Work request ->
Would you print the entire listing exactly, leaving nothing out?

Provided data ->
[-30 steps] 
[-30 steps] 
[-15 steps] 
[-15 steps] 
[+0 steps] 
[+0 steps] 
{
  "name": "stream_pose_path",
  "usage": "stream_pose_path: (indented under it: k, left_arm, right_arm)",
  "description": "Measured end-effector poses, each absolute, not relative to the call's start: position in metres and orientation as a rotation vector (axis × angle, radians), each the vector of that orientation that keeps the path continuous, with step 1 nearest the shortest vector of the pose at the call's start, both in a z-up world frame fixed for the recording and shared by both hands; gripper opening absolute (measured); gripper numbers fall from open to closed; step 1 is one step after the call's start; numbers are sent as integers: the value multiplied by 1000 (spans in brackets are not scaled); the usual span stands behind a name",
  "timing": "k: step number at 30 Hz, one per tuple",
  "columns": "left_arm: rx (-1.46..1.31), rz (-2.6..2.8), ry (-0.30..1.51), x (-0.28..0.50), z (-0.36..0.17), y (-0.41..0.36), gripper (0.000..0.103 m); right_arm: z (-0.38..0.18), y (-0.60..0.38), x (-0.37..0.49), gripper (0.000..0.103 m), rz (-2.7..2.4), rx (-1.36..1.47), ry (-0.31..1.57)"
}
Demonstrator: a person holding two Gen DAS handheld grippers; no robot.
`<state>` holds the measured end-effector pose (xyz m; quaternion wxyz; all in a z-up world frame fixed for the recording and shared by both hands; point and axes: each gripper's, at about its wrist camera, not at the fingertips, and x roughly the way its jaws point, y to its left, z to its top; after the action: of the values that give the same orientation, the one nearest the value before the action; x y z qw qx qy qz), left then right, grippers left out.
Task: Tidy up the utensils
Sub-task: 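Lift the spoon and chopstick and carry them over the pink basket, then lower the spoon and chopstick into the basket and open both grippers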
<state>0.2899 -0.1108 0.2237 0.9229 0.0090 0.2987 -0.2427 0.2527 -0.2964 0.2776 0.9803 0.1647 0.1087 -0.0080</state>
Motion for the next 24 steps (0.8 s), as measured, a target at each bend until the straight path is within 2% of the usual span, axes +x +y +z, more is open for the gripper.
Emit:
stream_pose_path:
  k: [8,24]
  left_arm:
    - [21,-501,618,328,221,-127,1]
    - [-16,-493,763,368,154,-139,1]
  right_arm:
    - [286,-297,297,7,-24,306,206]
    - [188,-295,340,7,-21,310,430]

Output for this exercise ->
[-30 steps] 
[-30 steps] 
[-15 steps] 
[-15 steps] 
[+0 steps] 
[+0 steps] 
{
  "name": "stream_pose_path",
  "usage": "stream_pose_path: (indented under it: k, left_arm, right_arm)",
  "description": "Measured end-effector poses, each absolute, not relative to the call's start: position in metres and orientation as a rotation vector (axis × angle, radians), each the vector of that orientation that keeps the path continuous, with step 1 nearest the shortest vector of the pose at the call's start, both in a z-up world frame fixed for the recording and shared by both hands; gripper opening absolute (measured); gripper numbers fall from open to closed; step 1 is one step after the call's start; numbers are sent as integers: the value multiplied by 1000 (spans in brackets are not scaled); the usual span stands behind a name",
  "timing": "k: step number at 30 Hz, one per tuple",
  "columns": "left_arm: rx (-1.46..1.31), rz (-2.6..2.8), ry (-0.30..1.51), x (-0.28..0.50), z (-0.36..0.17), y (-0.41..0.36), gripper (0.000..0.103 m); right_arm: z (-0.38..0.18), y (-0.60..0.38), x (-0.37..0.49), gripper (0.000..0.103 m), rz (-2.7..2.4), rx (-1.36..1.47), ry (-0.31..1.57)"
}
Demonstrator: a person holding two Gen DAS handheld grippers; no robot.
`<state>` holds the measured end-effector pose (xyz m; quaternion wxyz; all in a z-up world frame fixed for the recording and shared by both hands; point and axes: each gripper's, at about its wrist camera, not at the fingertips, and x roughly the way its jaws point, y to its left, z to its top; after the action: of the values that give the same orientation, the one nearest the value before the action; x y z qw qx qy qz), left then right, grippers left out.
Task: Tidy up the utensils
Sub-task: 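Lift the spoon and chopstick and carry them over the pink basket, then lower the spoon and chopstick into the basket and open both grippers
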<state>0.2899 -0.1108 0.2237 0.9229 0.0090 0.2987 -0.2427 0.2527 -0.2964 0.2776 0.9803 0.1647 0.1087 -0.0080</state>
Motion for the next 24 steps (0.8 s), as measured, a target at each bend until the straight path is within 2% of the usual span, axes +x +y +z, more is open for the gripper.
Emit:
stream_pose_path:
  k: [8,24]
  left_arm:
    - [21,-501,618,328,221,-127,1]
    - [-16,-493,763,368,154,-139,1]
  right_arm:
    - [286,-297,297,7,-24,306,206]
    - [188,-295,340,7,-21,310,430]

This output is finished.